Over the weeks, I invested more of myself in the language. If Spanish could be taken from someone, then it could be taken back, too. I listened to Cuatro Caminos by Café Tacuba, one of my favorite Mexican bands, with a new appreciation for their lyrics, which I had never fully noticed. I read Pablo Neruda’s love sonnets and the poetry of Alejandra Pizarnik, intoxicated by the darkness and sensuality that seemed to be missing from the English translations I’d read in college. Our group, which Carla had now taken to calling “pocho group therapy,” upped our meetings from once a week to twice, as we craved the language more. We still couldn’t roll our r’s correctly, but we’d found a new relationship with Spanish. More importantly, we’d found peers who understood what it was like to carry the shame and guilt of a lost identity.
One steamy afternoon in April, we decided to venture out into the city to put our skills to use. Our lessons had gotten a little stale, and we were hungry for a more practical application of the language. The three of us piled into Carla’s Jeep Wrangler and headed to Houston’s Northside, then strolled the crowded aisles at la pulga, a bustling open-air flea market where English is rarely heard. Together we walked the length of the market, shopping the stalls and making polite but hesitant conversation with the shopkeepers. I bought a papaya from a fruit vendor and surprised myself with my ability to ask questions about its ripeness. After a while, I separated from Carla and Tomás, curious how well I would fare without their support. Lost in a maze of secondhand tennis shoes and sport coats, I paused and listened to the voices around me: haggling shoppers, children laughing and calling out to their parents, a shopkeeper singing a sad love song from the steps of his music shop. For a moment, I allowed myself to hear all of them, their voices pulsating with a beautiful and frenetic energy, and I felt an intimacy with the language that I’d never known. Maybe I’d never be fluent, but I’d discovered a love for Spanish. For now, that was enough.
After a couple of hours, we got back into Carla’s Jeep and headed home, Selena’s Amor Prohibido entertaining us through rush-hour traffic on Interstate 45. As the bass of “El Chico del Apartamento 512” thumped the windows, Tomás shouted his disbelief that Selena had struggled with Spanish too. The language seemed to flow so effortlessly when she sang; it was hard to believe she’d been raised in an English-speaking home. The Tejana singer often fumbled when speaking Spanish in interviews, and some Mexican fans even criticized the impurity of her accent. It was a shame we knew all too well.

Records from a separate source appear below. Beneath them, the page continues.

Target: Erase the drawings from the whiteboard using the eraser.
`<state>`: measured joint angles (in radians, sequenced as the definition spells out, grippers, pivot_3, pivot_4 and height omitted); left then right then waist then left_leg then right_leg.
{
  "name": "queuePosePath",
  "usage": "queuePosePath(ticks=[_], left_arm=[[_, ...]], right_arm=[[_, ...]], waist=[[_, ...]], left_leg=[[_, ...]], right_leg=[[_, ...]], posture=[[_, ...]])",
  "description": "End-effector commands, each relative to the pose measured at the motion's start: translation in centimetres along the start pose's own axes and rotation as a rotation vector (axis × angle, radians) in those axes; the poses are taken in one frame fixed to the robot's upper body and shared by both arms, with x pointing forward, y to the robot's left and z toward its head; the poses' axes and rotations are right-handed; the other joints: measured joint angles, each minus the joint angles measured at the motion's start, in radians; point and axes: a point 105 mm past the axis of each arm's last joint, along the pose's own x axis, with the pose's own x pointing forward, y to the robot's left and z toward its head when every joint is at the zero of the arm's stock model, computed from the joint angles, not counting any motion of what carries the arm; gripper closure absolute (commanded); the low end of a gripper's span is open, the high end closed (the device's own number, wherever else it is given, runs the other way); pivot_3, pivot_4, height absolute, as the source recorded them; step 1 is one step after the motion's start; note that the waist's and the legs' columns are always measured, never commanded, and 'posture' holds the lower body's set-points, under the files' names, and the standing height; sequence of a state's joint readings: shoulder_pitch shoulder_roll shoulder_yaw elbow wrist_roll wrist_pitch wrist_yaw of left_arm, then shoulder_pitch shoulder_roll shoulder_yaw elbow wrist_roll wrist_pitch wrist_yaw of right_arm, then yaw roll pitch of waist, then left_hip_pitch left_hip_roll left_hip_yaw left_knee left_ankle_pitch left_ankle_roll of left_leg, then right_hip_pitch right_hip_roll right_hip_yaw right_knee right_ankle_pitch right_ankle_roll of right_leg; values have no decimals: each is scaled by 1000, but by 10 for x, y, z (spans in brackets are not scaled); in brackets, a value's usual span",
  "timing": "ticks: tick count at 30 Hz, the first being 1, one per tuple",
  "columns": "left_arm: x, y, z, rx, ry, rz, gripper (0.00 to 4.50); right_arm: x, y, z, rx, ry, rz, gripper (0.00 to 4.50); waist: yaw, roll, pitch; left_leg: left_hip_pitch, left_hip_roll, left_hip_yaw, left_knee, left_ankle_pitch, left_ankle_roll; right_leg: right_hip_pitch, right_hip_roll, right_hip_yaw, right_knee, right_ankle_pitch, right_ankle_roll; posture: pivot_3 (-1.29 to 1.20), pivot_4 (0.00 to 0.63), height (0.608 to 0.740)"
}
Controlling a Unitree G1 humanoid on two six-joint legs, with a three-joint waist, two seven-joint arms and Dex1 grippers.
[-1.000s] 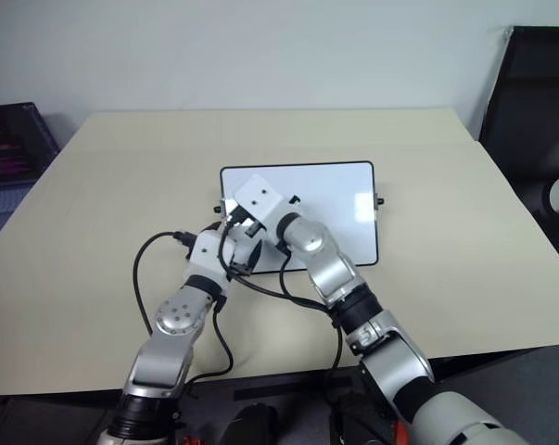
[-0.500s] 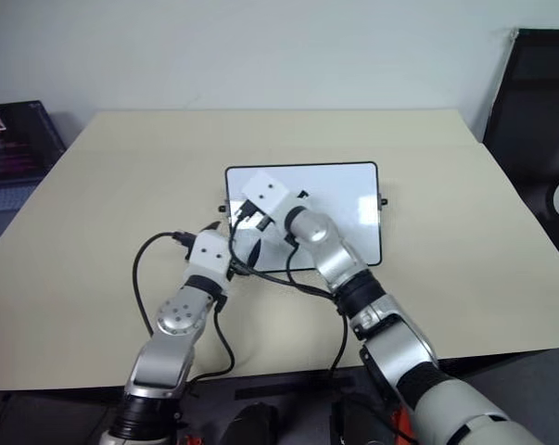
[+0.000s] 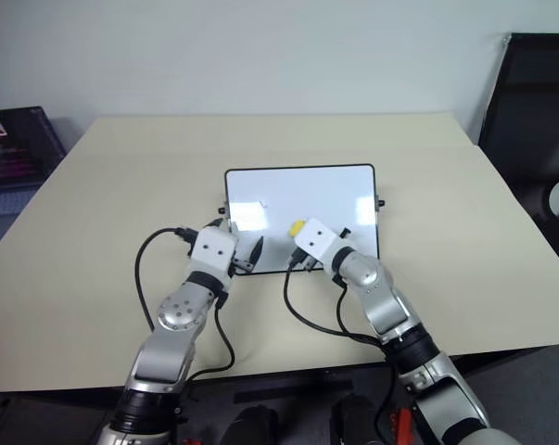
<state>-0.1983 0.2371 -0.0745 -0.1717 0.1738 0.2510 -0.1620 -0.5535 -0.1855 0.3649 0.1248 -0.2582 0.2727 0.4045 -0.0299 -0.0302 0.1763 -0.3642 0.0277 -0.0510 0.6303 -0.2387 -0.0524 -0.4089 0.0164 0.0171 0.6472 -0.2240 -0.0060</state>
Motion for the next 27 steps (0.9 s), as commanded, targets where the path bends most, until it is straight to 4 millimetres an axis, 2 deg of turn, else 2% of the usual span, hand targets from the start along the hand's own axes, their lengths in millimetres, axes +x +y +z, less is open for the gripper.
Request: queuePosePath(ticks=[1, 5, 8, 10, 13, 17, 19, 27], left_arm=[[0, 1, 11, 3, -48, 10, 0], [-1, 2, 11, 2, -46, 14, 0], [-2, 2, 10, 2, -44, 17, 0], [-4, 2, 10, 3, -43, 18, 0], [-4, 3, 10, 4, -43, 22, 0], [-5, 5, 10, 7, -40, 31, 0], [-5, 6, 10, 9, -39, 36, 0], [-6, 7, 9, 9, -35, 43, 0]], right_arm=[[9, -12, 2, 27, 20, -49, 3371], [28, -24, 48, 46, -135, -102, 3371], [37, -24, 69, 47, -203, -112, 3371], [43, -19, 76, 41, -221, -103, 3371], [50, -10, 75, 37, -216, -77, 3371], [55, 4, 65, 16, -176, -32, 3371], [55, 8, 54, 4, -127, -9, 3371], [43, 0, 25, -21, -31, -19, 3371]], waist=[[-3, 0, 0], [-9, 0, 1], [-7, 0, 1], [-6, 0, 1], [-1, 0, 1], [0, 0, 1], [-1, 0, 1], [1, 0, 1]], left_leg=[[0, 0, 0, 0, 0, 0], [0, 1, 1, 0, 0, 0], [-2, 0, 1, -1, 0, 0], [-4, 0, 1, -4, -1, -1], [-18, 1, 0, -3, -1, -1], [-18, 0, 0, -3, -1, -2], [-17, 0, 0, -2, -1, -2], [-12, 0, -1, -1, -1, -1]], right_leg=[[0, 0, 0, 0, 0, -1], [0, 0, 0, 0, 0, -1], [-2, 0, 0, 0, 2, 3], [-4, 0, 0, -2, 3, 5], [-17, 0, 1, -1, 2, 5], [-16, -1, 2, -1, 2, 5], [-16, -1, 1, -1, 2, 5], [-12, 0, 0, 2, 3, 5]], posture=[[0, 150, 740], [0, 150, 740], [0, 150, 740], [0, 150, 740], [0, 150, 740], [0, 150, 740], [0, 150, 740], [0, 150, 740]])
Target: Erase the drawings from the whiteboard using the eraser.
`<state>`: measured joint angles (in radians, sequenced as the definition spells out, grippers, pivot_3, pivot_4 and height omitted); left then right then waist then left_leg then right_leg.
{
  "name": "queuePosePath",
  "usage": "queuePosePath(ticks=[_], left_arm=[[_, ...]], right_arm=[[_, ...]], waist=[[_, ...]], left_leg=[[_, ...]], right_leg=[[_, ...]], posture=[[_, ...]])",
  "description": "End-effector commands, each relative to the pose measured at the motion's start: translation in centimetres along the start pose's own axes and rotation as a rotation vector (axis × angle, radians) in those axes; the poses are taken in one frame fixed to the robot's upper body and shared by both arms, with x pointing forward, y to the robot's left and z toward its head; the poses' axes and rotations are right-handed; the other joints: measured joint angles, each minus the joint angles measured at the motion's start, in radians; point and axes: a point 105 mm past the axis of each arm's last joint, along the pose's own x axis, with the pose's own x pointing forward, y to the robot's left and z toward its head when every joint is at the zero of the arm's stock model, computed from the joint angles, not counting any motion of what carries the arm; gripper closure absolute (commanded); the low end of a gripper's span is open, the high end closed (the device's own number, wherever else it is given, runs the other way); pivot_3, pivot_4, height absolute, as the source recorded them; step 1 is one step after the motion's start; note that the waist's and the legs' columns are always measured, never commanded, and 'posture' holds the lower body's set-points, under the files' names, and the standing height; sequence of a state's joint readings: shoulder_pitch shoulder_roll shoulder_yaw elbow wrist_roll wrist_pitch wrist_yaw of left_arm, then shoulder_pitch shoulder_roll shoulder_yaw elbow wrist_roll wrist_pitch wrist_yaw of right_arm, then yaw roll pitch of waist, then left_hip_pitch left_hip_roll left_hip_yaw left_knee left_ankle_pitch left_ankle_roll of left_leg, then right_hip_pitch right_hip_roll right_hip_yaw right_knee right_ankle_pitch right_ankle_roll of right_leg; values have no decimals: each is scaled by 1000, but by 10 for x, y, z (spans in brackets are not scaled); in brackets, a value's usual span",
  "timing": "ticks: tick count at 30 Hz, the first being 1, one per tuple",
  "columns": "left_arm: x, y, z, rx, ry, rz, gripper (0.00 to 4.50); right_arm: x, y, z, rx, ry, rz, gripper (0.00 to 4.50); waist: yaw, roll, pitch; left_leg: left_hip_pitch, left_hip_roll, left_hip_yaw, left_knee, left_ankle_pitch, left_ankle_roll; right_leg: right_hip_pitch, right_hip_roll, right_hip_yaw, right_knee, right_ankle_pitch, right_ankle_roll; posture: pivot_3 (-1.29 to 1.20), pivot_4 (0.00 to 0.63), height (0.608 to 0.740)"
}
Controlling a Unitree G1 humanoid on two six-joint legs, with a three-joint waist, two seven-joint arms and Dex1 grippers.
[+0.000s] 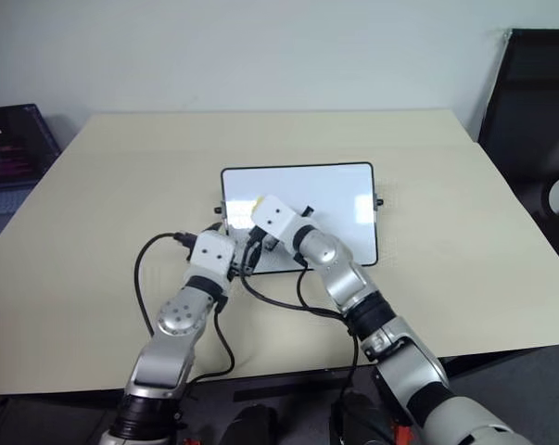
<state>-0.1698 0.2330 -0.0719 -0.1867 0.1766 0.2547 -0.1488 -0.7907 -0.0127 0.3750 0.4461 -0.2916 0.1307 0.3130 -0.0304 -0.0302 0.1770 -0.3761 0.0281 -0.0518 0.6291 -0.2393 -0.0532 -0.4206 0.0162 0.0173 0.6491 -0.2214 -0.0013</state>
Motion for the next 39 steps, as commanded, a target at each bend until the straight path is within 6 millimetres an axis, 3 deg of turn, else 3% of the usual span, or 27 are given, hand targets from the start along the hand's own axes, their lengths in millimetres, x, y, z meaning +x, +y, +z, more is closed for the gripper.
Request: queuePosePath(ticks=[1, 8, 16, 24, 32, 39], left_arm=[[-1, 6, 15, 14, -53, 27, 0], [2, 6, 15, 16, -57, 11, 0], [4, 4, 16, 13, -62, -3, 0], [3, -1, 17, 6, -68, -37, 0], [7, -38, 48, -127, -216, -303, 0], [6, -73, 61, -193, -276, -598, 0]], right_arm=[[-13, -5, -28, 12, 96, -14, 3371], [-39, -11, -48, 15, 142, -37, 3371], [-45, -30, -14, 97, -41, -108, 3371], [-77, -43, -21, 99, -19, -126, 3371], [-143, -85, -47, 93, 148, -279, 3371], [-192, -112, -80, 169, 348, -454, 3371]], waist=[[3, 0, 0], [5, -1, 0], [4, -1, 0], [3, -1, 0], [3, -1, 0], [0, -1, 0]], left_leg=[[0, 0, 0, 0, 0, 0], [-1, -1, 0, 1, 0, 0], [-1, -1, 0, 1, 1, 1], [-6, -1, 0, 0, 0, 0], [-5, -1, 1, 0, 0, 0], [-4, -1, 1, 0, 0, 0]], right_leg=[[0, 0, 0, 0, 0, 0], [0, 0, 0, -1, 0, 1], [0, 0, 0, -1, 0, 1], [-3, 0, 0, -4, 0, 1], [-2, 0, 0, -4, 0, 1], [-2, 0, -1, -3, 0, 1]], posture=[[0, 150, 740], [0, 150, 740], [0, 150, 740], [0, 150, 740], [0, 150, 740], [0, 150, 740]])
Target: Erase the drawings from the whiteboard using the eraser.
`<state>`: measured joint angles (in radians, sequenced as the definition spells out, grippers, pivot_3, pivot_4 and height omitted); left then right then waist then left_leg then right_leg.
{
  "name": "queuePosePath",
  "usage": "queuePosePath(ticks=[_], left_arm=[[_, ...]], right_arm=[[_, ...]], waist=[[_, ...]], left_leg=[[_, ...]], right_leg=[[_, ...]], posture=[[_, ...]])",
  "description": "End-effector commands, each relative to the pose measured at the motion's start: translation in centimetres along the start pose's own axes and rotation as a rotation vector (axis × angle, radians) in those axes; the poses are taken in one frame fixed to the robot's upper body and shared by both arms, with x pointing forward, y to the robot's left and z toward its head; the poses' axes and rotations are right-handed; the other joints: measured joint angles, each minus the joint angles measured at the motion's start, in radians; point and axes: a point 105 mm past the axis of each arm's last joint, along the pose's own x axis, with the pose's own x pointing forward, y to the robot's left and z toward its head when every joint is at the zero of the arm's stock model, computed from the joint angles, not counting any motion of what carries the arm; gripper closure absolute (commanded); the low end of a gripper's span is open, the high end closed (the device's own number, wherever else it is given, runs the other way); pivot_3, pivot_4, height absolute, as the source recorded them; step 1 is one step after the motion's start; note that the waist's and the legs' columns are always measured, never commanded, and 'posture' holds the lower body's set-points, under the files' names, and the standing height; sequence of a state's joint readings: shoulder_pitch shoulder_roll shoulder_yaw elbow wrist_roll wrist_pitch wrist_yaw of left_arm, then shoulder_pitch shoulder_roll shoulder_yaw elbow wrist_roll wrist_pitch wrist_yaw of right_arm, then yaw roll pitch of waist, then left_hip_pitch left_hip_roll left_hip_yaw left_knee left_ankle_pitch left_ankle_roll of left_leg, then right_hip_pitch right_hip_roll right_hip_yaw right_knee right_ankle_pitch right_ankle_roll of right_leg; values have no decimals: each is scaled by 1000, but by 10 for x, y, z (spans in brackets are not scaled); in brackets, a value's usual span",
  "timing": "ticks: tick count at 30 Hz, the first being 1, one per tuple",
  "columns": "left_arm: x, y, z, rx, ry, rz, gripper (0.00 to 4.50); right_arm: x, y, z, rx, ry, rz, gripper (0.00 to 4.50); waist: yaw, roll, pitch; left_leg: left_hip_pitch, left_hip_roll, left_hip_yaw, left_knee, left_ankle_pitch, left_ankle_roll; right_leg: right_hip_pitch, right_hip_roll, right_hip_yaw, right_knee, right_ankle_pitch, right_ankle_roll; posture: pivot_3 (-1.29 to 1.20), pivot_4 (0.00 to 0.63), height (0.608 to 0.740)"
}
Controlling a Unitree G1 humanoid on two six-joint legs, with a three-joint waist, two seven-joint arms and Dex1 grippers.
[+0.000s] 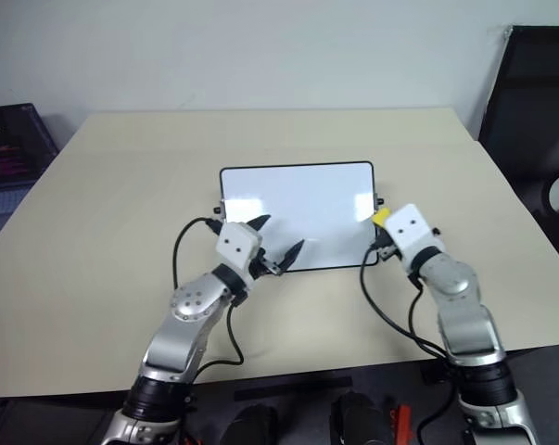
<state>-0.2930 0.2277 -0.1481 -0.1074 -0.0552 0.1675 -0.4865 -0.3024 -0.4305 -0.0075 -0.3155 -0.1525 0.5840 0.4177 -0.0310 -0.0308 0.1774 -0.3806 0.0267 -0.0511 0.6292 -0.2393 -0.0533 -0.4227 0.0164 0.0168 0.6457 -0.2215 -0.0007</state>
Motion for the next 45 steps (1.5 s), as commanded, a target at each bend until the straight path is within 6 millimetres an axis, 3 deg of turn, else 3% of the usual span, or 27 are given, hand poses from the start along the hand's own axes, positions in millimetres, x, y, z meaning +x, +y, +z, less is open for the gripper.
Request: queuePosePath(ticks=[1, 6, 17, 28, 39, 45], left_arm=[[9, -23, 17, -46, -83, -186, 0], [10, -50, 23, -108, -101, -429, 0], [10, -68, 24, -132, -87, -592, 0], [5, -66, 19, -125, -54, -580, 0], [4, -62, 18, -97, -49, -550, 0], [2, -62, 17, -95, -42, -549, 0]], right_arm=[[-13, -22, -7, 60, 47, -102, 3371], [-18, -30, -24, 174, 131, -157, 3371], [-4, -23, -41, 341, 198, -177, 3371], [14, -28, -52, 356, 225, -171, 3371], [16, -20, -60, 387, 244, -158, 3371], [16, -18, -60, 392, 244, -161, 1530]], waist=[[0, 0, 0], [-1, 0, 0], [-1, 0, 0], [-2, 0, 0], [-1, 0, 0], [-1, 0, 0]], left_leg=[[0, 0, 0, 0, 0, 0], [0, 0, 1, 0, 0, 0], [0, 0, 1, 0, 0, 0], [0, 0, 1, 0, 0, 0], [0, 0, 1, 0, 0, 0], [0, 0, 1, 0, 0, 0]], right_leg=[[0, 0, 0, 0, 0, 0], [0, 0, 0, 0, 0, 0], [0, 0, 1, 0, 0, 0], [0, 0, 1, 0, 0, 0], [0, 0, 1, 1, 0, 0], [0, 0, 1, 0, 0, 0]], posture=[[0, 150, 740], [0, 150, 740], [0, 150, 740], [0, 150, 740], [0, 150, 740], [0, 150, 740]])
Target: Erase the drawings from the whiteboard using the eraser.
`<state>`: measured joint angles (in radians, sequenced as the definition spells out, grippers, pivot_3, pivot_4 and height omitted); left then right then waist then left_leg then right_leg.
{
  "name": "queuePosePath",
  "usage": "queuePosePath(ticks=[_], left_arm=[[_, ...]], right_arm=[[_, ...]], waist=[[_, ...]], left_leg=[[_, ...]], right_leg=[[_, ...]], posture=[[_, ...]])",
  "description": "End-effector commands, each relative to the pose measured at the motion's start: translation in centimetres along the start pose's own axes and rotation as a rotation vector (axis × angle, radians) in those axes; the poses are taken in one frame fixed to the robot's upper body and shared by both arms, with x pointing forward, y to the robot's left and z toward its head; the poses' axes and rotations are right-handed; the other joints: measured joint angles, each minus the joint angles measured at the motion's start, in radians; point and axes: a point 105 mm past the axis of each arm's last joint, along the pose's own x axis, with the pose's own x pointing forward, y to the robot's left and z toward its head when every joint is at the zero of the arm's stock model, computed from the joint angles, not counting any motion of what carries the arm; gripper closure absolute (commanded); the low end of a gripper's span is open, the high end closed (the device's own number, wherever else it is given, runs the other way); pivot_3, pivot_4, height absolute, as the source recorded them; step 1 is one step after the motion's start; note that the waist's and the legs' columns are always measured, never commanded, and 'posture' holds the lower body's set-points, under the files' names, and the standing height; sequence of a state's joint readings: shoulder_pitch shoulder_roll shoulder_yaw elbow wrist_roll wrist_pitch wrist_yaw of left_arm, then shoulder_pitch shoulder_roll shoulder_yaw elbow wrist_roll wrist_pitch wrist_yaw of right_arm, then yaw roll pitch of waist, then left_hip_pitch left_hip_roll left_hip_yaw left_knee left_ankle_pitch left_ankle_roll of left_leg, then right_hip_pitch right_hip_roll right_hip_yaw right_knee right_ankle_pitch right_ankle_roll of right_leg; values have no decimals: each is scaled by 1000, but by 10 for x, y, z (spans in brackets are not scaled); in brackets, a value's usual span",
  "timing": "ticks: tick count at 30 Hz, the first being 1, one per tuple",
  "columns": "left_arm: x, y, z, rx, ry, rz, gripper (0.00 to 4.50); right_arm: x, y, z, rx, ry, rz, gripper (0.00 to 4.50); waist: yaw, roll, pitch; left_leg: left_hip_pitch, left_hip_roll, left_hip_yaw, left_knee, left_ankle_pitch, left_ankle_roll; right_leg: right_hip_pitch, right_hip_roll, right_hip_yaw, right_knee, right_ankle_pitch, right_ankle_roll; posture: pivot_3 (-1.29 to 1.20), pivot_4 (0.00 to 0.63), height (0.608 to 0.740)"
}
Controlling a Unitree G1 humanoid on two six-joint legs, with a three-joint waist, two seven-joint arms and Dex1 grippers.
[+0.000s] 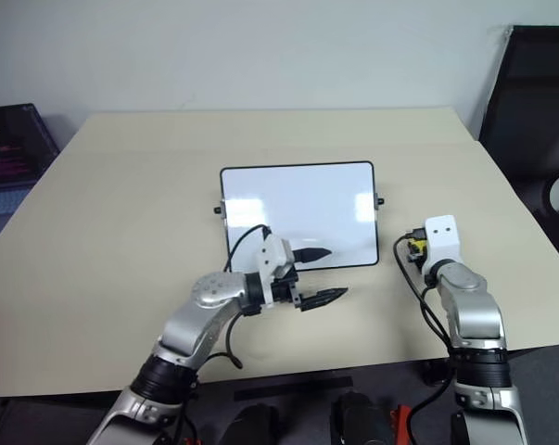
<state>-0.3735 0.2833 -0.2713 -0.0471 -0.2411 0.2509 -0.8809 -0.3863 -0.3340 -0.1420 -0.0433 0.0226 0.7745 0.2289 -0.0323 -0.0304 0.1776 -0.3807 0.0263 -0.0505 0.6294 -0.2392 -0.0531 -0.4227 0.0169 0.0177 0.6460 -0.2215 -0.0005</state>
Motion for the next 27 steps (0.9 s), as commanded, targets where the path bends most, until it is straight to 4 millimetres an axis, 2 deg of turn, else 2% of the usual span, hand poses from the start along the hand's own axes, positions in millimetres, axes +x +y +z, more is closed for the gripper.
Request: queuePosePath(ticks=[1, 4, 5, 9, 12, 14, 18, 24, 27], left_arm=[[0, -2, 15, 54, -43, -6, 0], [1, -2, 16, 54, -41, -6, 0], [1, -2, 16, 54, -41, -5, 0], [-2, 1, 15, 60, -32, 13, 0], [-13, 23, 17, 70, -27, 162, 0], [-20, 30, 17, 75, -23, 226, 0], [-45, 50, 14, 110, -38, 511, 0], [-80, 53, 1, 155, 19, 735, 0], [-102, 47, -3, 187, 50, 843, 0]], right_arm=[[-2, -2, 10, -3, -42, -13, 1201], [-2, -4, 10, -9, -44, -23, 109], [-2, -5, 10, -9, -44, -28, 49], [-3, -6, 15, -3, -67, -41, 49], [-15, -8, 32, -33, -170, -80, 49], [-21, -7, 37, -28, -208, -90, 49], [-58, 5, 49, -148, -384, -88, 49], [-86, 10, 26, -110, -444, -129, 49], [-99, 21, 14, -66, -471, -117, 49]], waist=[[0, 0, 0], [0, 0, 0], [0, 0, 0], [0, 0, 0], [0, 0, 0], [-1, 0, 0], [2, 1, 0], [3, 1, 0], [3, 1, 0]], left_leg=[[0, 0, 0, 0, 0, 0], [0, 0, 0, 0, 0, 0], [0, 0, 0, 0, 0, 0], [0, 0, 0, 0, 0, 0], [0, 0, 0, 0, 0, 0], [0, 0, 0, 0, 0, 0], [0, 1, -1, -1, 0, 0], [1, 1, -1, 0, 0, 0], [1, 1, -1, 0, 0, 0]], right_leg=[[0, 0, 0, 0, 0, 0], [0, 0, 0, 0, 0, 0], [0, 0, 0, 0, 0, 0], [0, 0, 0, 0, 0, 0], [0, 0, 0, 0, 0, 0], [0, 0, 0, 0, 0, 0], [0, 0, 1, -1, -1, 0], [1, 0, 1, 0, -1, 1], [1, 0, 1, 0, -1, 0]], posture=[[0, 150, 740], [0, 150, 740], [0, 150, 740], [0, 150, 740], [0, 150, 740], [0, 150, 740], [0, 150, 740], [0, 150, 740], [0, 150, 740]])
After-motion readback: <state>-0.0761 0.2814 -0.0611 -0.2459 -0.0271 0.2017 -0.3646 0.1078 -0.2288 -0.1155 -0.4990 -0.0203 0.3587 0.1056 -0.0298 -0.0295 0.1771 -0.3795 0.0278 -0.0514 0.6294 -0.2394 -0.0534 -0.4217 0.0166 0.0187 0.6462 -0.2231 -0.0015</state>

“Selena was a pocha like us!” Carla called from the front seat as she shifted lanes to avoid a road closure. But if Selena was raised in English and could learn to sing like that, well, maybe there was hope for all of us. “I’d like to think she would fit in with our group pretty well,” Carla said, smiling at me. As the electric piano ushered in the song’s infectious chorus, she looked back at Tomás, laughed, and turned the volume up louder.